Steroid eye drops are often used as a first-line treatment for uveitis, but they do not effectively reach inflammation in the back of the eye. Patients with more severe disease often require repeated steroid injections into the eye every four to six weeks as the medication wears off.
Patients leave appointments feeling better but still have to plan their lives around injections, pain management, and the fear of another flare-up.
“Can you imagine wanting to go on a trip or attend a wedding and worrying the medication is going to wear off?” Chin Yee said. “That’s the burden these patients live with.”

“If you understand the challenges visually disabled or blind people face, you really empathize and want to make a difference. Maybe you can’t fix everything, but if there are ways you can help prevent people from going blind, you want to do it.”
— David Chin Yee
From Research to Real Life
Now, Chin Yee uses a Georgia Tech-developed technology that helps restore vision and reduce debilitating pain for patients with inflammatory eye disease.
The technology is a tiny hollow microneedle about 1 millimeter long — roughly as long as a traditional injection needle is wide. It delivers medication into an extremely thin space within the eye wall that researchers had long struggled to access.
The difference is not the medication itself, but where it can now be delivered. Instead of injecting medicine into the eye’s center, where it spreads throughout the entire eye and dissipates relatively quickly, the microneedle delivers medication directly to the back of the eye, where inflammation occurs.
The medication stays where it’s needed, releasing slowly over time instead of spreading to the rest of the eye. The medicine lasts longer and has fewer side effects.

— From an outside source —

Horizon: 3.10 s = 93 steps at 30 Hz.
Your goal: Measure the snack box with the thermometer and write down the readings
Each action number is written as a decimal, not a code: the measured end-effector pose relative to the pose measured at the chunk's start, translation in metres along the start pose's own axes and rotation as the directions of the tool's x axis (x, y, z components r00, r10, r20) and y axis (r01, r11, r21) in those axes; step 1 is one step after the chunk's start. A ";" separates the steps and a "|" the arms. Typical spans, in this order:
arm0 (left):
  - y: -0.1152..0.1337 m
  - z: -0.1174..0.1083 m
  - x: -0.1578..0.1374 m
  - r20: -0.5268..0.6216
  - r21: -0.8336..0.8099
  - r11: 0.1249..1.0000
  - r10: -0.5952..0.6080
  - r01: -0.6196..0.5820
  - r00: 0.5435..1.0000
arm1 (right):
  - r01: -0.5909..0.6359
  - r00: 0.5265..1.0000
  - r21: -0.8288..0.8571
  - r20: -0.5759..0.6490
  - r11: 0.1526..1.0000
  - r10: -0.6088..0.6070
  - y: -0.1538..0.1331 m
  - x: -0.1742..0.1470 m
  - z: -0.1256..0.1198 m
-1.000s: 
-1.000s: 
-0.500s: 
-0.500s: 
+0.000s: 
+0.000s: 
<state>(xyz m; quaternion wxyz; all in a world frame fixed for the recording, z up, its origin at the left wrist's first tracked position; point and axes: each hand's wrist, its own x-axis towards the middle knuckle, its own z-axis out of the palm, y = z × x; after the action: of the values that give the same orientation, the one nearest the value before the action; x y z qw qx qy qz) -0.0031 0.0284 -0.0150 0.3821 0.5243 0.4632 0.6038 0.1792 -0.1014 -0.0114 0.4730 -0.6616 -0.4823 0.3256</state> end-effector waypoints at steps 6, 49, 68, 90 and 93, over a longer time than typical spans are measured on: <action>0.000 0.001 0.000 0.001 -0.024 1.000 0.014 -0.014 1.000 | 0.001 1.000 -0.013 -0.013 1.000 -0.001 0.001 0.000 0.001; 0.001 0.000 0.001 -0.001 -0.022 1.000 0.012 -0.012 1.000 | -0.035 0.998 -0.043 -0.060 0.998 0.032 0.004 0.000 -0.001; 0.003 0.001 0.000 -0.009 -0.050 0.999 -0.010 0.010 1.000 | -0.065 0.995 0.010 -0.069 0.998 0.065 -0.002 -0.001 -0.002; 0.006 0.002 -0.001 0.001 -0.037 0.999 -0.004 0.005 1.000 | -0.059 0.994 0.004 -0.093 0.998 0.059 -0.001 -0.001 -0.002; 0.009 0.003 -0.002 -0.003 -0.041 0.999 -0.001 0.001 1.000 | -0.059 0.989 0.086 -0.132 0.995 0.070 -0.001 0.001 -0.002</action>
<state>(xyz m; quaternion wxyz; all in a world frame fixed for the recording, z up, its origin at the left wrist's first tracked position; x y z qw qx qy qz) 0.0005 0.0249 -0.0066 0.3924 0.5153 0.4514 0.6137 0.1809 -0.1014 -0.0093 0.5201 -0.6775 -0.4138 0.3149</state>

“As a physician, I want to treat the actual area,” Chin Yee said. “Until now, there was no reliable way to do that.”
The technology emerged from nearly two decades of research led by Georgia Tech researcher Mark Prausnitz and collaborators. During early experiments, graduate student Samir Patel unexpectedly accessed the suprachoroidal space — the thin layer surrounding the eye that researchers had long considered difficult to use for drug delivery. The discovery helped open a new pathway for drug delivery.

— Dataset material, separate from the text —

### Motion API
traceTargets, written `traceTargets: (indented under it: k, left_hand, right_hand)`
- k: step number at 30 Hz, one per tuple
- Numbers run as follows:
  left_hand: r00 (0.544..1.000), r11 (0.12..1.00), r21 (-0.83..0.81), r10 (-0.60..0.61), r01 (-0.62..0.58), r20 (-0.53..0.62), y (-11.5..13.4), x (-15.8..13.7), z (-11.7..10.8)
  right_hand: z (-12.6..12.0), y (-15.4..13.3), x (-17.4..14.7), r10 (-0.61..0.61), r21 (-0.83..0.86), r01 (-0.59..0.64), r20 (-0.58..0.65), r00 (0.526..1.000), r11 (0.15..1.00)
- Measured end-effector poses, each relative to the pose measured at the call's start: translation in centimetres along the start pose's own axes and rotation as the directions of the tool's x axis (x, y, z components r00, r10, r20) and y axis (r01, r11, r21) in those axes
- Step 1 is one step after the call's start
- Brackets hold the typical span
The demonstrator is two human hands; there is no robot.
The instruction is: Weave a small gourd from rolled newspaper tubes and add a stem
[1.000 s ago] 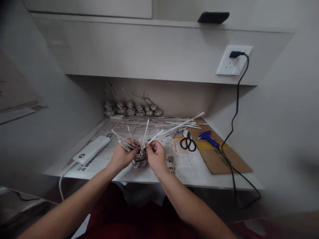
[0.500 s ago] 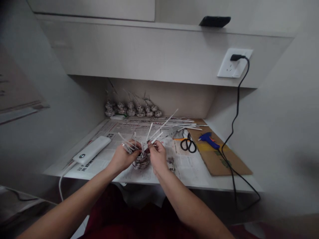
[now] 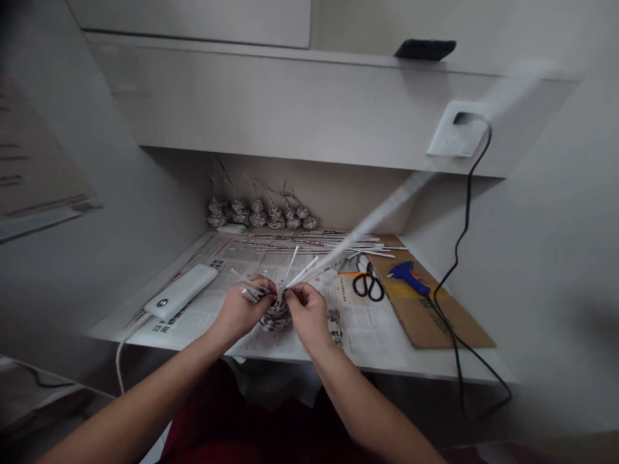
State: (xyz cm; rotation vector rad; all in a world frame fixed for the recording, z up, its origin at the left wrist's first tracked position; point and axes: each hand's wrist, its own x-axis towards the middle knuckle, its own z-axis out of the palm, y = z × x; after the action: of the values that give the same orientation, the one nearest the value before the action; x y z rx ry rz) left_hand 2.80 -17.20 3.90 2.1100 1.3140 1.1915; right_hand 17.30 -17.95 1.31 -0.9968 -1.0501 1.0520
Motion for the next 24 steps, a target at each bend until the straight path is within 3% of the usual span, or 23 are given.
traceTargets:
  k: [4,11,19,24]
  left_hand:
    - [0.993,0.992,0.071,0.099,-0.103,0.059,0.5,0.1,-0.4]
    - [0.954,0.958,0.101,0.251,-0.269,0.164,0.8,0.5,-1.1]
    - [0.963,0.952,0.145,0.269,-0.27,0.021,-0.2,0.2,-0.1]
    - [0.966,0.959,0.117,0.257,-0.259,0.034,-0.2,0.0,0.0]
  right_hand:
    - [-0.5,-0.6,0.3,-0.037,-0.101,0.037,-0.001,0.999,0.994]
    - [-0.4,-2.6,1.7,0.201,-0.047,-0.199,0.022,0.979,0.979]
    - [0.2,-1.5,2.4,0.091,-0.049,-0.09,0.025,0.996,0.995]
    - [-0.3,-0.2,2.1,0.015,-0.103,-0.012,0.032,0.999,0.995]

Supported by funding from the National Eye Institute and the Georgia Research Alliance, the work eventually led to the treatment Chin Yee now uses to help patients preserve their vision.
“It’s the first technology that’s allowed us to reliably target this part of the eye,” he said. “It’s truly a game-changer.”
Chin Yee saw the technology’s potential firsthand. As Georgia Retina’s director of clinical trials, he worked with patients using the microneedle-based therapy before it reached the market. “After seeing the results patients were able to achieve, I knew this was going to be something unique and different,” he said.
Many patients noticed improvement within hours instead of days. Also, instead of returning every month for injections, patients treated with the microneedle injector can go for six months to a full year between treatments.
For some patients, that means maintaining the independence to drive, work, travel, or help care for grandchildren without constantly worrying about pain or vision loss returning.
The mission Chin Yee discovered as a teenager still shapes the way he approaches both medicine and research.
“Every patient is unique,” Chin Yee said. “But there’s one way to make an impact on millions, and that’s through research. We still have not met the goal we’ve always wanted, which is to reverse blindness. That is why research matters.”
Note: As a state institution, Georgia Tech does not endorse companies, products, or services. The Institute was not involved in the clinical trials referenced in this story.